Carmilla responded by bleeding into the air. Not metaphorically—actual drops of blood launched from her fingertips, turning the air into a crimson storm that pierced through the blossoms like they owed her money.

‘She’s too high,’ I thought, which, in fairness, was less an observation and more a frantic internal scream.

So I did what all smart people do when things get too hard.

I cheated.

I pushed every ounce of power into overdrive. Deepdark wrapped around Evolvis like shadow given purpose. My aura flared—fire, ice, wind, lightning, gravity, all ten elements howling in synchrony like a very angry orchestra. The Blood Wyvern bones on my arms cracked under the pressure. Something inside me protested in a language made of pain.

Second movement: Hollow Eclipse.

A crescent of annihilation slashed forward, pure energy condensed into a single, vicious arc. Carmilla’s eyes narrowed. This time her circle didn’t form as quickly, and when it did, her hand trembled ever so slightly.

The collision was like a sun having an argument with a black hole. The circle held—but only barely. A hairline fracture appeared across its surface, spreading like a spider’s web.

And then she moved.

One moment she was there. The next she was everywhere. A hundred crimson threads carved through the air like reality had sprung a leak. Seraphina raised her blade, but she wasn’t fast enough. Her ice couldn’t keep up. The blood spears came for her chest like they had appointments to keep.

Time slowed.
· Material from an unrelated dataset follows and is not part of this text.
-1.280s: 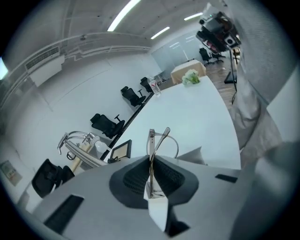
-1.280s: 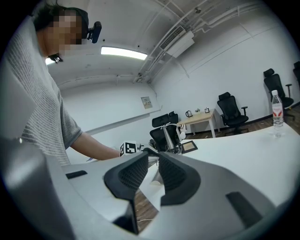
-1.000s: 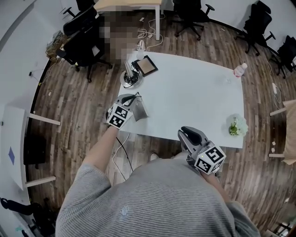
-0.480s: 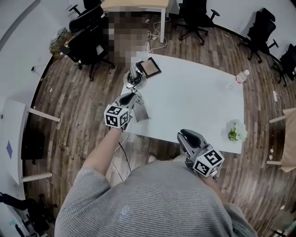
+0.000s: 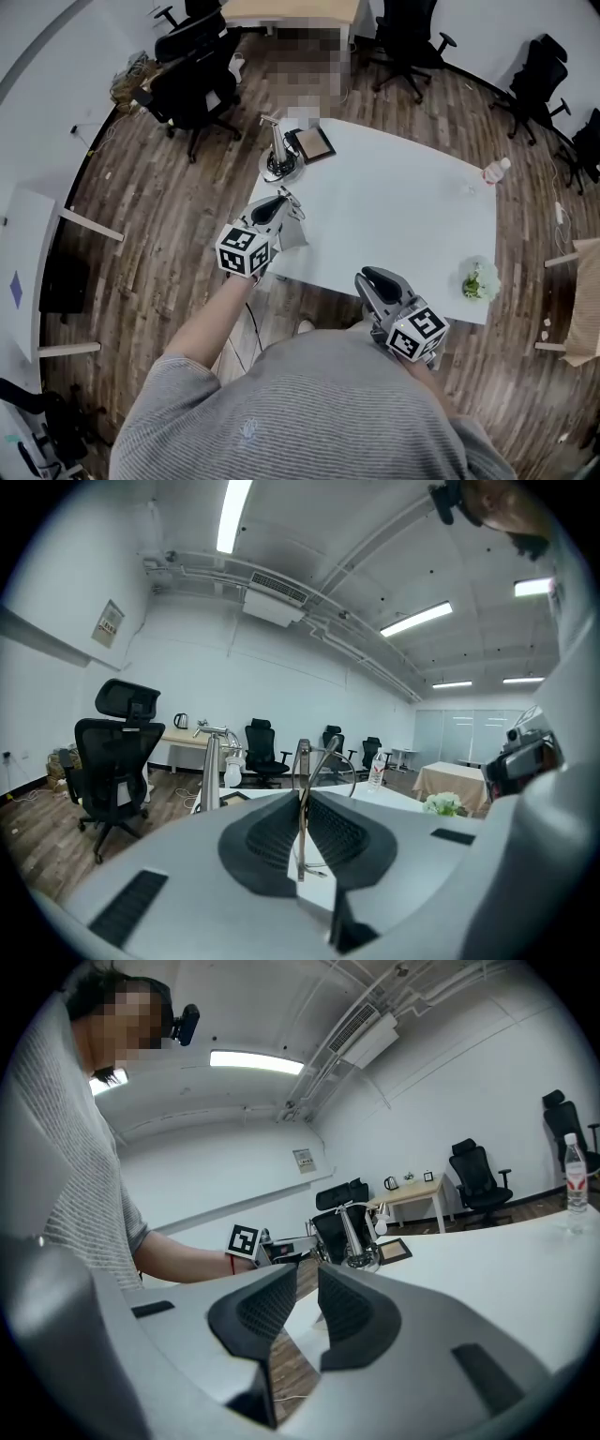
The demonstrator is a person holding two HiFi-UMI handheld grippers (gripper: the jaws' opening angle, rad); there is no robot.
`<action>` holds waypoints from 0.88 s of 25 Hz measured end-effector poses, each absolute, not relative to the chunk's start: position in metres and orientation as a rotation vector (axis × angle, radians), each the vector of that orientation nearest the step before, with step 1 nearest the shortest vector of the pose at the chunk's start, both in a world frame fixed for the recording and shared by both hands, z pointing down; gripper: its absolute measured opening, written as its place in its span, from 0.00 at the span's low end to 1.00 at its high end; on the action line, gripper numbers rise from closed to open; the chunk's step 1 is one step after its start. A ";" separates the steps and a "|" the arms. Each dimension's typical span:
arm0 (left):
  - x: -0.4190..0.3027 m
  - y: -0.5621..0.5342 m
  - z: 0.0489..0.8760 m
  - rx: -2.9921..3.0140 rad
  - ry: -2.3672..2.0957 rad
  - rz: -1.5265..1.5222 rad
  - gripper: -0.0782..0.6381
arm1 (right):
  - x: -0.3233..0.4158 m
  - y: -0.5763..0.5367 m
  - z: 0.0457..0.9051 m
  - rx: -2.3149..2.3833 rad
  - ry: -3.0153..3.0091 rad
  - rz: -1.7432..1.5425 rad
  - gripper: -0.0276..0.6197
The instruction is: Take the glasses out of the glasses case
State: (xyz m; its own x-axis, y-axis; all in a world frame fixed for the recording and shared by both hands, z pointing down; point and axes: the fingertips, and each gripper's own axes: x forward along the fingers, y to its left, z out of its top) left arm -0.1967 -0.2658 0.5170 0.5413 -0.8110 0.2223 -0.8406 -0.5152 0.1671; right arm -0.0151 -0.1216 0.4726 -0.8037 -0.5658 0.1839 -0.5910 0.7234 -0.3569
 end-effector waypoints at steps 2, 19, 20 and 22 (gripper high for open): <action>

I saw each crimson needle with perfect clarity, calculated their trajectories with mathematical precision. I saw where they would pierce Seraphina’s body, which organs they would shred, how her blood would spray across the chamber walls.

I saw her death.

Something inside me—something primal, something beyond reason or calculation—screamed in defiance.

“NO!”

I moved.

No thoughts. No hesitation. Just desperation, wrapped in bone and lit on fire.

My core screamed. I felt it break—no, not break—ascend. A final barrier shattered inside me, something cosmic clicking into place. The sensation was like waking up and realizing the dream was real and also trying to kill you.

It was as if I’d been looking at the world through frosted glass my entire life, and suddenly someone had wiped it clean. Mana pathways I’d never noticed before revealed themselves like constellations. The universe’s underlying structure—its rules, its patterns, its secrets—suddenly made a kind of terrible, beautiful sense.

Peak Integration-rank.

Power surged into me like I’d grabbed a live wire made of mana and bad decisions. Every cell in my body rewrote itself, recalibrated to contain the new influx of energy. Bones broke and remade themselves. Muscles tore and reformed. My blood boiled and cooled in the span of a heartbeat.

I screamed—not in pain, though there was plenty, but in transcendence.

Evolvis answered my call, resonating with my new power, ancient inscriptions glowing with white-hot intensity along its blade. The sword, which had always felt like an extension of my arm, now felt like an extension of my soul.

My sword swung in a blur, intercepting the spears. I caught three. The fourth sliced across my side, drawing a line of fire across my ribs. The fifth went through my chest with a wet, terrible sound.

Carmilla tilted her head. “Interesting,” she said, the way an autopsy technician might describe a particularly curious organ. “A breakthrough in the face of death. How… quaint.”

I fell to one knee. Everything—lungs, heart, ribs—complained. Loudly. And in unison. Blood pooled beneath me, darkening the stone floor. The world swam in and out of focus, painted in shades of agony.

Yet, even as my body failed, my mind remained crystal clear. I could see every mana strand in the room, could follow them to their sources and destinations. I could see the ritual Carmilla had crafted, the way it drained life from the Elders to fuel her power. I could see the weakness in its structure, the critical junction point where everything connected.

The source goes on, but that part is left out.